* _Records shown_
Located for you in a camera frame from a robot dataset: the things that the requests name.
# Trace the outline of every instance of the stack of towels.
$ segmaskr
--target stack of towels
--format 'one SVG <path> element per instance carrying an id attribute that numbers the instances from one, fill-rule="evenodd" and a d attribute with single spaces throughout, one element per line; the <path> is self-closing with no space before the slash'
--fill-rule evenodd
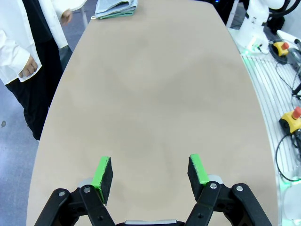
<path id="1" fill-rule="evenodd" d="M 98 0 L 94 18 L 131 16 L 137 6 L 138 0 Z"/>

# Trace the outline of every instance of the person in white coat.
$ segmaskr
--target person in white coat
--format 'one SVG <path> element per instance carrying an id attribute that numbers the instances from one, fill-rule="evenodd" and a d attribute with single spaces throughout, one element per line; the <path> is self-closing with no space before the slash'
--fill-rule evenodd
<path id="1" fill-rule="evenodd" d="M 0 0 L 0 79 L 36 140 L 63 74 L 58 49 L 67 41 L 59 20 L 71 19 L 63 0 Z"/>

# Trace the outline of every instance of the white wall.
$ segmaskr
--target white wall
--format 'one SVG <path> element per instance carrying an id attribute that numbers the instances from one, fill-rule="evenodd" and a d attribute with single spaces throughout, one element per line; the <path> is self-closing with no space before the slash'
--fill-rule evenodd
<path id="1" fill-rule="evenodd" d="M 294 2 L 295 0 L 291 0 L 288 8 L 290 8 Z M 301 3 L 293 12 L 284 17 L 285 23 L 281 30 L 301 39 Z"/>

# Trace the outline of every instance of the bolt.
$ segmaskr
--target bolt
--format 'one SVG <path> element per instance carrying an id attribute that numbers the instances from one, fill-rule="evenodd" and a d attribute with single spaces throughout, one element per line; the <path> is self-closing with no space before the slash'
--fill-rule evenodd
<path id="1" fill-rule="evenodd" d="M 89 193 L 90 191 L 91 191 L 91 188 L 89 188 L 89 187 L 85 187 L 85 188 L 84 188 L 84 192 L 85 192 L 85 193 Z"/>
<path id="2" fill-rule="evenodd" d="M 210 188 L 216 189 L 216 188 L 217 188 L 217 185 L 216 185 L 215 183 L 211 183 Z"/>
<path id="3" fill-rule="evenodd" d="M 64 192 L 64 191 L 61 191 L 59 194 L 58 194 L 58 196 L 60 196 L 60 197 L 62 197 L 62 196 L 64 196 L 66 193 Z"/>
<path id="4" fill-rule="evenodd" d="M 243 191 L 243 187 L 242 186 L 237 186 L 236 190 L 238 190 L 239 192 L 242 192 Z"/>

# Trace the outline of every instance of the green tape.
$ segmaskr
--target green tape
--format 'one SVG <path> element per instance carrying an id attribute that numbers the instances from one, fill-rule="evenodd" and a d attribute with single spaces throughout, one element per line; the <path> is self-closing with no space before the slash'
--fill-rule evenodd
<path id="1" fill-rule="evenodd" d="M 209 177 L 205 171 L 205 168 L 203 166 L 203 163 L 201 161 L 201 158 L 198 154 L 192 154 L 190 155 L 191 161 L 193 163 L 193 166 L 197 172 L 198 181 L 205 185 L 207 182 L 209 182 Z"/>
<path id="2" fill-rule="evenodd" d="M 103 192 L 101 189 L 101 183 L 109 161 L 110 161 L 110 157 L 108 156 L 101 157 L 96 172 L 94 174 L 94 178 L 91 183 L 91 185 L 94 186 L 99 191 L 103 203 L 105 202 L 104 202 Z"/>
* * *
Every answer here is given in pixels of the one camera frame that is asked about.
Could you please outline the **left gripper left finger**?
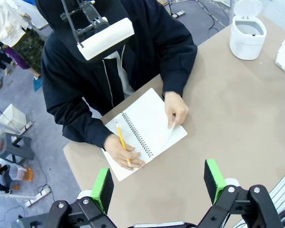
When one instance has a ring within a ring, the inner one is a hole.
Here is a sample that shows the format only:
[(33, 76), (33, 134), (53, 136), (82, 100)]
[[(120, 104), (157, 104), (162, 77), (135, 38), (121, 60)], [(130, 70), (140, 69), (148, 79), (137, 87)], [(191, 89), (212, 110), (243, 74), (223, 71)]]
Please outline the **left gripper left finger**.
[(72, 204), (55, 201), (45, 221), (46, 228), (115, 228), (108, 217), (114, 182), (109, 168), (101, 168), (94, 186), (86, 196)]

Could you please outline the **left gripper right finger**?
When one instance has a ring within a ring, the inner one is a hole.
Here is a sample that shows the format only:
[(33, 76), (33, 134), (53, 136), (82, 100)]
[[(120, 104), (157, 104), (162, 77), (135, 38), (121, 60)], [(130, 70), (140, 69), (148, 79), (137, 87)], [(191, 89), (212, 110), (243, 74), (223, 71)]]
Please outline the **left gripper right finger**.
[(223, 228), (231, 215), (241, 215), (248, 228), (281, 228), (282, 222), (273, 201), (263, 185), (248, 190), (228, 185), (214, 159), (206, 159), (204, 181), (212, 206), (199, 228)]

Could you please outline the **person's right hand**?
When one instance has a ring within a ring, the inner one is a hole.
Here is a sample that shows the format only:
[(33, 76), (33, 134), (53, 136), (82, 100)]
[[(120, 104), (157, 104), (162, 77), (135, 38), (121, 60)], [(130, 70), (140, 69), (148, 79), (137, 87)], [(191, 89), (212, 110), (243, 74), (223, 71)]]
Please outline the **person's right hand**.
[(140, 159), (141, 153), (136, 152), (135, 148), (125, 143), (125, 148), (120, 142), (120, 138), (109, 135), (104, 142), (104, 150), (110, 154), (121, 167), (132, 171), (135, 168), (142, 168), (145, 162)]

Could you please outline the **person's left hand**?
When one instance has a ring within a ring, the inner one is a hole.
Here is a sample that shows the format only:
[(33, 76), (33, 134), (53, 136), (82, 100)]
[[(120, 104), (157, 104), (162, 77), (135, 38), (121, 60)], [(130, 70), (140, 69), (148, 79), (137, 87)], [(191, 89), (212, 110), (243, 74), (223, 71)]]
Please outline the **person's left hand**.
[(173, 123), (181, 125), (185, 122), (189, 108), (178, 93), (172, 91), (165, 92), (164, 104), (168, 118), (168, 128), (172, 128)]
* * *
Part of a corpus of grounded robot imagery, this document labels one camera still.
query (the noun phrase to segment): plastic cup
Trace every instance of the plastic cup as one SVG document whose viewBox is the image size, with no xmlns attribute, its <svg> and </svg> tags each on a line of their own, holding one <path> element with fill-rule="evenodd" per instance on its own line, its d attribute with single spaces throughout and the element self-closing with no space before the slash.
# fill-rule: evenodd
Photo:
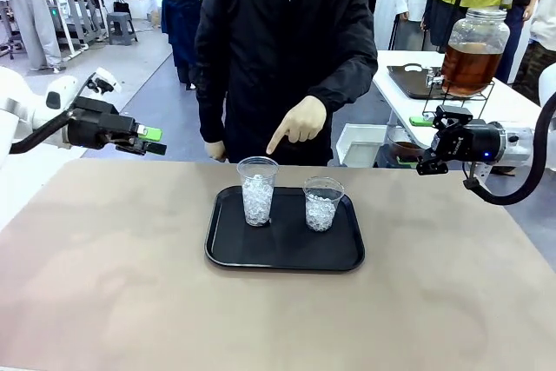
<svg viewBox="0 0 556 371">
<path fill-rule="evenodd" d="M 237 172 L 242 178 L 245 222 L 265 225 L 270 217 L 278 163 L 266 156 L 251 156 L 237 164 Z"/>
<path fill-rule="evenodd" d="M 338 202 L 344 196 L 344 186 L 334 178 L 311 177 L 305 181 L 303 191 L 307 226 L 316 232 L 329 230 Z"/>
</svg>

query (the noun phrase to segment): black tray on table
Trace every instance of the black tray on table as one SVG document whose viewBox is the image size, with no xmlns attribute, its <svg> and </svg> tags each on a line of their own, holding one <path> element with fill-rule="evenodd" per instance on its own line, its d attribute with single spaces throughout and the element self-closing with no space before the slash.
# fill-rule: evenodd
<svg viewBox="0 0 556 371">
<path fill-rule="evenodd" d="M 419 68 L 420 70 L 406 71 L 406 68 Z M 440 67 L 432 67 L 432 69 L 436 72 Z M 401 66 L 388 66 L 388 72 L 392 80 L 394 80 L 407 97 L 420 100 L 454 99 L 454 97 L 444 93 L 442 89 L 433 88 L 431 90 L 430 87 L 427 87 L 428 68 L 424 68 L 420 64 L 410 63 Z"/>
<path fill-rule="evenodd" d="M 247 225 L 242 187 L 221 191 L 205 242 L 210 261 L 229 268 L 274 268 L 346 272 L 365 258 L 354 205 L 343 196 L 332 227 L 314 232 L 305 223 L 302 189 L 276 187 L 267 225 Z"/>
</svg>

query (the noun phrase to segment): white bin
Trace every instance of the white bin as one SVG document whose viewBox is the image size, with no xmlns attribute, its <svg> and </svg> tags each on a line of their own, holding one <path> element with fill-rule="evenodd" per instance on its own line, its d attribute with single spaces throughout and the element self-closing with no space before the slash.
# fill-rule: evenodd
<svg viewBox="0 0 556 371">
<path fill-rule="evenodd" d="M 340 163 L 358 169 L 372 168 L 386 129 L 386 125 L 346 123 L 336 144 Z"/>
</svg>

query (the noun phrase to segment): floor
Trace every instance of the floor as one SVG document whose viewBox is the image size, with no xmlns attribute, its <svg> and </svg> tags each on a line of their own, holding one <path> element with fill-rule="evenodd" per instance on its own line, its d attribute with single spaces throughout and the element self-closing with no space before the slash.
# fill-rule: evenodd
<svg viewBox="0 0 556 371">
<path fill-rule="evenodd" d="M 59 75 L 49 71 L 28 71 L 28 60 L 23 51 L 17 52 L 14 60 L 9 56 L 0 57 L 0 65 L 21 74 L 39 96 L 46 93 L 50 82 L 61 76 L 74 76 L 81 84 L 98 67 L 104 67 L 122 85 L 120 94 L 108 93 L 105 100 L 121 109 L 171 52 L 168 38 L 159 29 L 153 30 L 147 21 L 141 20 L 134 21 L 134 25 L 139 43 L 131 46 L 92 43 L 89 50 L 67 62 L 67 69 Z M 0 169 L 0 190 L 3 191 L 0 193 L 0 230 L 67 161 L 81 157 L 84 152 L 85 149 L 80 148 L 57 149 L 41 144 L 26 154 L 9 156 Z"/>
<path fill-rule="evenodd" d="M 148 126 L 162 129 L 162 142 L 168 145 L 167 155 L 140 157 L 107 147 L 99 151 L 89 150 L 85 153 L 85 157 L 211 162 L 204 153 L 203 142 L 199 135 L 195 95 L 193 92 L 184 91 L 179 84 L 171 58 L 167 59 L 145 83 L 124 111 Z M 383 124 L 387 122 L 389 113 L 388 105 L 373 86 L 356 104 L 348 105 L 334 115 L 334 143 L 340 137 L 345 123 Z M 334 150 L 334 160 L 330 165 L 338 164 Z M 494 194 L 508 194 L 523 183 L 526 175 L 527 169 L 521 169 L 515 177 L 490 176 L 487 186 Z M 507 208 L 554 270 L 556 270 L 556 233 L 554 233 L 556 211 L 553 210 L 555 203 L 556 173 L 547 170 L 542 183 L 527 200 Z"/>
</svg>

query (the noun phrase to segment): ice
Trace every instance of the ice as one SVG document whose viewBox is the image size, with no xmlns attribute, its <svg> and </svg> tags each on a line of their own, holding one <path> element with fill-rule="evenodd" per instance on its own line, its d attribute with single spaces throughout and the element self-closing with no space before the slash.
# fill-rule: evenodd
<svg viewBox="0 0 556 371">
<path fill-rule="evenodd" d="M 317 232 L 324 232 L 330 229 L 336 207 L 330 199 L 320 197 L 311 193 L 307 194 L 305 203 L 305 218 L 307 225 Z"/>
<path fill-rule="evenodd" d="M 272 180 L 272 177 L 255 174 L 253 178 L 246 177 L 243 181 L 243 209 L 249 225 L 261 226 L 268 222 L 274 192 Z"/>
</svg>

* _Activity_
Return exactly the lines that appear in the data above between the line containing "Located for you" and the line containing "--target white wall", both of which are included, and leave the pictures out.

* _Expected output_
Located for you in a camera frame from a robot dataset: the things that the requests name.
# Trace the outline of every instance of the stack of towels.
$ segmaskr
--target stack of towels
--format 'one SVG <path> element per instance carrying an id attribute that numbers the instances from one, fill-rule="evenodd" and a d attribute with single spaces throughout, one element per line; the <path> is self-closing with no space before the slash'
--fill-rule evenodd
<path id="1" fill-rule="evenodd" d="M 98 0 L 94 18 L 131 16 L 137 6 L 138 0 Z"/>

# Trace the outline of every instance of the person in white coat.
$ segmaskr
--target person in white coat
--format 'one SVG <path> element per instance carrying an id attribute that numbers the instances from one, fill-rule="evenodd" and a d attribute with single spaces throughout, one element per line; the <path> is self-closing with no space before the slash'
--fill-rule evenodd
<path id="1" fill-rule="evenodd" d="M 0 0 L 0 79 L 36 140 L 63 74 L 58 49 L 67 41 L 59 20 L 71 19 L 63 0 Z"/>

# Trace the outline of every instance of the white wall.
$ segmaskr
--target white wall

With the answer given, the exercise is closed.